DATA SUPPLIED =
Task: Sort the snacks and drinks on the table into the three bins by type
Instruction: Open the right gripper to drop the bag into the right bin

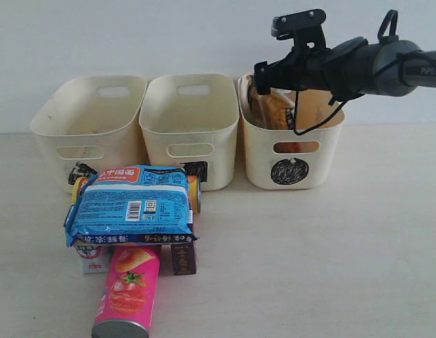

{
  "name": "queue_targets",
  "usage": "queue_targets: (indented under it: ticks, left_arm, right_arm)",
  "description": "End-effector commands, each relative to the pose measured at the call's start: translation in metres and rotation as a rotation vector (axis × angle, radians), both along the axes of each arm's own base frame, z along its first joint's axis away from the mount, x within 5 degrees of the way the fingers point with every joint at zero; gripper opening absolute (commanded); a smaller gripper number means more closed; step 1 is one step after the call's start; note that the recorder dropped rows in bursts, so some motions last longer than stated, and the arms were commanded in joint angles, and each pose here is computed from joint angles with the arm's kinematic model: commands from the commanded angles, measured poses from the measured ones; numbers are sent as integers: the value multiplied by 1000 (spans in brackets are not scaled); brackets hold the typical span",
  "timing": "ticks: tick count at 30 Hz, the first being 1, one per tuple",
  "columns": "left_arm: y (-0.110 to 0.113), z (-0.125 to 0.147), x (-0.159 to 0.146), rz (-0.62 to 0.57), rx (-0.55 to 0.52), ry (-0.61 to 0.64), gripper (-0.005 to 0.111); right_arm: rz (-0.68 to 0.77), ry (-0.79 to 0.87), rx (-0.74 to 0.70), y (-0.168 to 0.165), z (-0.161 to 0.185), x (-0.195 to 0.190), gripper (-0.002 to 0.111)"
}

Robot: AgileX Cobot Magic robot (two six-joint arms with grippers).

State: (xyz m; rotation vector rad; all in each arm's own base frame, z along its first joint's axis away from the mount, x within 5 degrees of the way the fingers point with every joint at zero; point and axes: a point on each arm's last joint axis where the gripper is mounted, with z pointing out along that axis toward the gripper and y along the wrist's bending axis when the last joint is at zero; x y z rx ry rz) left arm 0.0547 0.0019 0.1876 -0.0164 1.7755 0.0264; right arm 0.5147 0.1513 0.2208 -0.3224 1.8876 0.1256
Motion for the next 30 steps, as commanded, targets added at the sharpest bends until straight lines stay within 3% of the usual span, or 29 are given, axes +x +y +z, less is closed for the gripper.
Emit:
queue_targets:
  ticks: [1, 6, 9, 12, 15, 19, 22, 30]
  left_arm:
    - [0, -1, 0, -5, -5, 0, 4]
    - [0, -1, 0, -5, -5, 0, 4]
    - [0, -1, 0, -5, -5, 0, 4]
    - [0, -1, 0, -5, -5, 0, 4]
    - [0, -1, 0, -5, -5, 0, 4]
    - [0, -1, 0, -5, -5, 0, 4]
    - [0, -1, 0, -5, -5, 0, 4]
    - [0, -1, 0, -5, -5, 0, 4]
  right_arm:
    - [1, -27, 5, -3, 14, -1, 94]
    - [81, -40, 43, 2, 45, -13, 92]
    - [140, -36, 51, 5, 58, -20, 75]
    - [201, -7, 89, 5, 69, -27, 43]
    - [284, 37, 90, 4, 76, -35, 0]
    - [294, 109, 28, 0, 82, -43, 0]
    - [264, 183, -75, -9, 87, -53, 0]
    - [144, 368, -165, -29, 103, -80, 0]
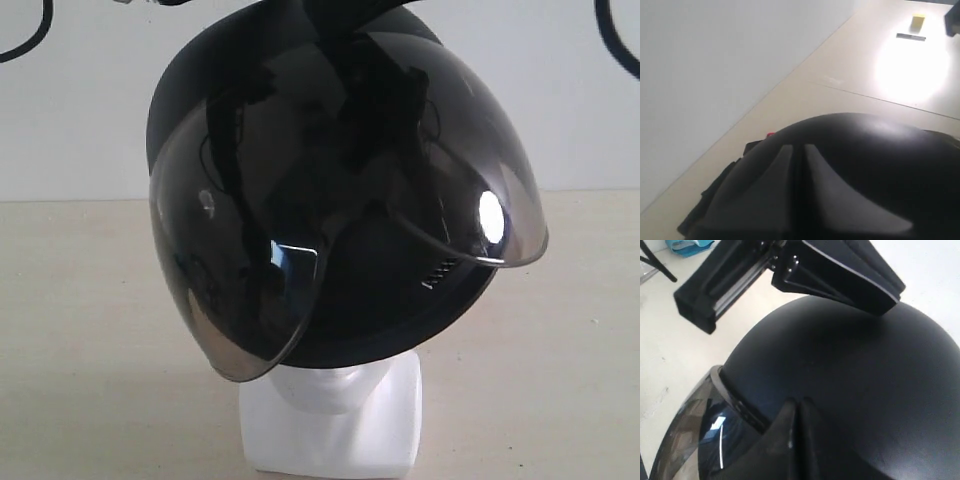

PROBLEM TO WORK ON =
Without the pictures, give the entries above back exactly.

TASK ANSWER =
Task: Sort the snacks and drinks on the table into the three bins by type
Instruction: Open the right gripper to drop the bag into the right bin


{
  "name": "queue_targets",
  "usage": "queue_targets: (indented under it: ticks, left_arm, right_arm)",
  "description": "End-effector commands, each relative to the pose measured at the call's start: translation in metres and rotation as a rotation vector (axis × angle, radians), both along the axes of each arm's own base frame, z along its first joint's axis away from the mount, x within 5 degrees of the way the fingers point with every joint at zero; gripper opening absolute (commanded); a smaller gripper number means more closed; step 1 is one step after the call's start; note that the recorder dropped rows in bursts, so some motions last longer than stated, and the arms were commanded in joint angles, and each pose here is computed from joint angles with the arm's kinematic model: commands from the commanded angles, measured poses from the measured ones; numbers are sent as integers: the value multiplied by 1000 (spans in brackets are not scaled); brackets hold the typical span",
  "timing": "ticks: tick count at 30 Hz, the first being 1, one per tuple",
  "columns": "left_arm: y (-0.110 to 0.113), z (-0.125 to 0.147), x (-0.159 to 0.146), rz (-0.62 to 0.57), rx (-0.55 to 0.52), ry (-0.61 to 0.64), gripper (-0.005 to 0.111); right_arm: rz (-0.68 to 0.77), ry (-0.79 to 0.87), rx (-0.74 to 0.70), y (-0.168 to 0.165), z (-0.161 to 0.185), x (-0.195 to 0.190), gripper (-0.002 to 0.111)"
}

Robot: AgileX Cobot Magic robot (two six-joint arms with grippers).

State: (xyz m; rotation vector rad; all in each arm's own base frame, z along its first joint's axis away from the mount, x within 5 degrees of the way the fingers point with every joint at zero; point and axes: a point on each arm's last joint axis where the gripper is mounted, with z pointing out along that axis toward the gripper and y along the wrist's bending axis when the last joint is at zero; x y z rx ry rz) left arm 0.0547 0.0019 0.1876 -0.0164 1.7755 0.0264; right arm 0.5147 0.1513 0.2208 -0.3224 1.8876 0.1256
Motion for the next 30 steps, as commanded, targets added at the sharpest bends until straight lines stay within 3% of the usual span, or 29 are given, axes +x +y +z, less is closed for the gripper.
Emit:
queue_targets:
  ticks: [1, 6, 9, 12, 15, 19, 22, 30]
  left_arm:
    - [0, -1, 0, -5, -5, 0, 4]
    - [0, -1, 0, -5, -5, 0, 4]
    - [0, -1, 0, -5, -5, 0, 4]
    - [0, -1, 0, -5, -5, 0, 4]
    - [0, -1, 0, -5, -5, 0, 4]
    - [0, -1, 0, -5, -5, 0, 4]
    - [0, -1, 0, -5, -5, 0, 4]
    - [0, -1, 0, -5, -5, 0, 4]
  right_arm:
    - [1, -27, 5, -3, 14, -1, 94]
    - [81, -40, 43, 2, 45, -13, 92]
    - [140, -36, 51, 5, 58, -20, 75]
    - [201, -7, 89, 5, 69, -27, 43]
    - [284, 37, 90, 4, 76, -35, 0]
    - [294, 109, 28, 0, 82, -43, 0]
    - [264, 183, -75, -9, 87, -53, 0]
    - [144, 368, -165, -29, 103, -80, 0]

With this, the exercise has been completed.